In order to counter these threats, the Alan Turing Institute has been tasked to explore attack simulations across elements of the UK’s Critical National Infrastructure (CNI), including Energy (power grids), water systems, and transportation, which are primary sectors of interest but not exclusively. The applicants may consider other CNI sectors, but all the scenarios must be grounded in reality in that they must represent a threat observed in the real world or production of CNI-relevant systems.
Challenge scope
We seek solutions to address gaps in understanding cybersecurity threats and developing defenses in CNI systems, enhancing research capabilities and real-world resilience. Success would be the delivery of a modular, scalable simulator toolkit validated against specific CNI attacks.
The solution should provide a clear path for scaling from simulations and initial tests (e.g., on single components PLCs) to a complete CNI testbed, which will be the final deliverable. We are not interested in studying the security of individual products (e.g., PLC fuzzing), and thus, the initial tests will be judged only on their ability to iterate defence solutions quickly.

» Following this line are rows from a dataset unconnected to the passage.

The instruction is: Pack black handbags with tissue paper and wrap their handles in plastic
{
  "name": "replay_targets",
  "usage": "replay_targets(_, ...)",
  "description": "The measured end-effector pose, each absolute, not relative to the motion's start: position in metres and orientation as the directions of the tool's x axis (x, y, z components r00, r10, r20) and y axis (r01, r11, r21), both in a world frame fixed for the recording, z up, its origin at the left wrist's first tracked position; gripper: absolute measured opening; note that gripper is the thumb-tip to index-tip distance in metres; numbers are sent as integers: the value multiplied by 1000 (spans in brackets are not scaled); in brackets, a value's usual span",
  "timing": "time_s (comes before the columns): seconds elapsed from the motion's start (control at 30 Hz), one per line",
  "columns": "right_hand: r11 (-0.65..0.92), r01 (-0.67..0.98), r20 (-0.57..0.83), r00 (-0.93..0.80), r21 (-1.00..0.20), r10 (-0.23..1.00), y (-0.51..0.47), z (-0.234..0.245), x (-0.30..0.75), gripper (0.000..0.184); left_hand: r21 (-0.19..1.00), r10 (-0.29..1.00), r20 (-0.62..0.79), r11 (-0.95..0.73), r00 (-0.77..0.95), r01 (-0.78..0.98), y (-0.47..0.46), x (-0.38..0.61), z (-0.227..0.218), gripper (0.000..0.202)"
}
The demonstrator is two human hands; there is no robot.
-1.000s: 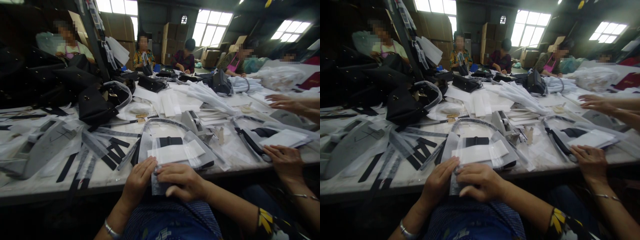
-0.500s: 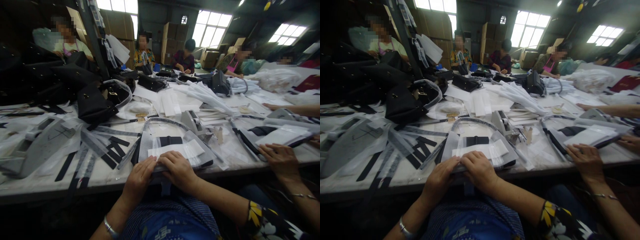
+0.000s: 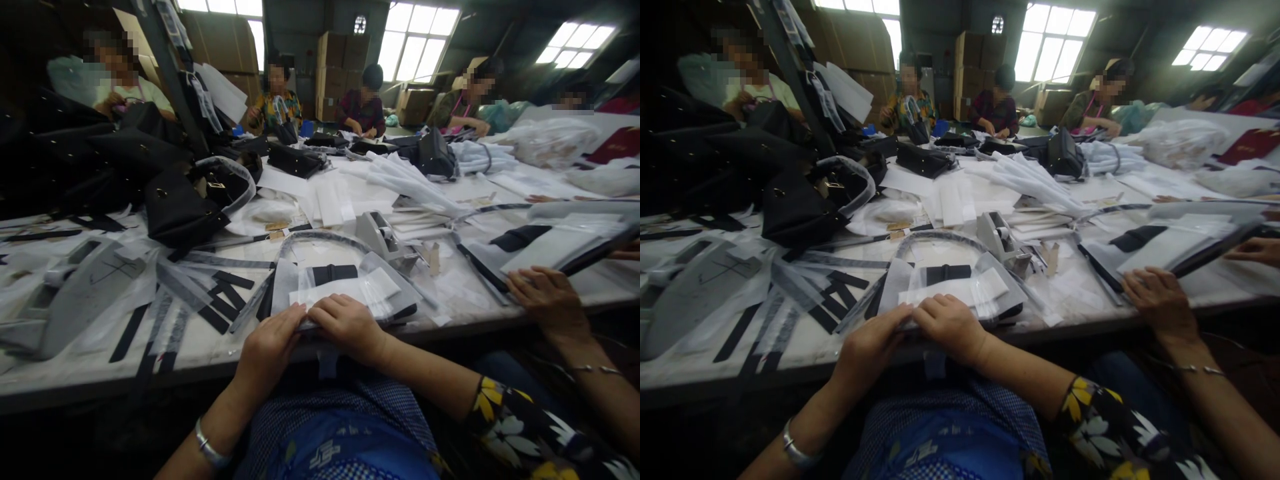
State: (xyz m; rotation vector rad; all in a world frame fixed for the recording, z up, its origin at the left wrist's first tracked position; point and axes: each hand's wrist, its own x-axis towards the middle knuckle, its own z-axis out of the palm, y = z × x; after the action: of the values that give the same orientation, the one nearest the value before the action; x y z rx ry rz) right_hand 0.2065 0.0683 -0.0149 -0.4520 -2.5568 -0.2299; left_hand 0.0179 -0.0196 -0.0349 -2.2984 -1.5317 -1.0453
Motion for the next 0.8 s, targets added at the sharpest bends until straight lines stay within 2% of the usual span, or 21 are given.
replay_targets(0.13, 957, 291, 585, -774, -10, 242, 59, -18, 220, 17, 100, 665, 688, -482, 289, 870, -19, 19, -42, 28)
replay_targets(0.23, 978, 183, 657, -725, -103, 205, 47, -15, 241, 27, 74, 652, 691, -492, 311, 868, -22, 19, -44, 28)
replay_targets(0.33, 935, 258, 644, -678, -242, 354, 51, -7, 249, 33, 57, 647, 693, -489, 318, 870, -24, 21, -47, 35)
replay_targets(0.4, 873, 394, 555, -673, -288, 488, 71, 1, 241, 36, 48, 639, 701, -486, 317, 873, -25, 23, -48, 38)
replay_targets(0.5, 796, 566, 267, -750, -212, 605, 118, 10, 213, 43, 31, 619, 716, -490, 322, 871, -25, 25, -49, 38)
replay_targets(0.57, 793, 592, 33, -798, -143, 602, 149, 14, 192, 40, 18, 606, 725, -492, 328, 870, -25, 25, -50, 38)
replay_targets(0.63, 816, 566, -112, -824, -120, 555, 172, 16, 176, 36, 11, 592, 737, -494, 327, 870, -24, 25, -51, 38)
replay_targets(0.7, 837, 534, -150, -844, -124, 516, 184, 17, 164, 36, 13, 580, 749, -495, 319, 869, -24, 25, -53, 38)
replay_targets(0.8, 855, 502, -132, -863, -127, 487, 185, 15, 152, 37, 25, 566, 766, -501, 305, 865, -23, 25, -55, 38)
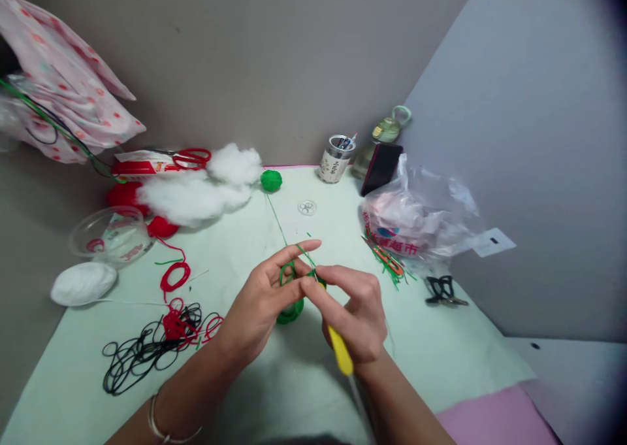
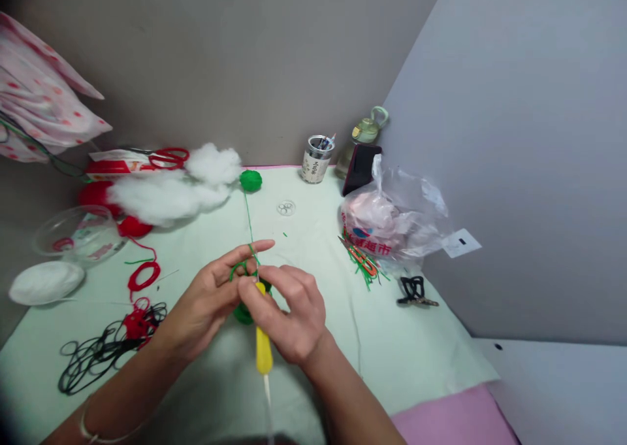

Testbed solutions and simulations must be fully functional by Q4 2025.
Real threats must be fully functional in the testbed. As such, the threats must be specified first (e.g., a list of OT malware, OT scanning and exploitation tools) and then shown working as designed in the simulation and testbed. The applicants do not need to provide any solutions to the security problems.
Solutions should be: Adaptable, scalable, and validated within testbeds simulating real-world conditions.
Collaboration: Early-stage promising solutions may receive mid-competition feedback and access to Turing’s facilities for further development.
Out of scope
Purely theoretical models without real-world relevance or approaches that do not model at least one CNI attack observed in the real-world.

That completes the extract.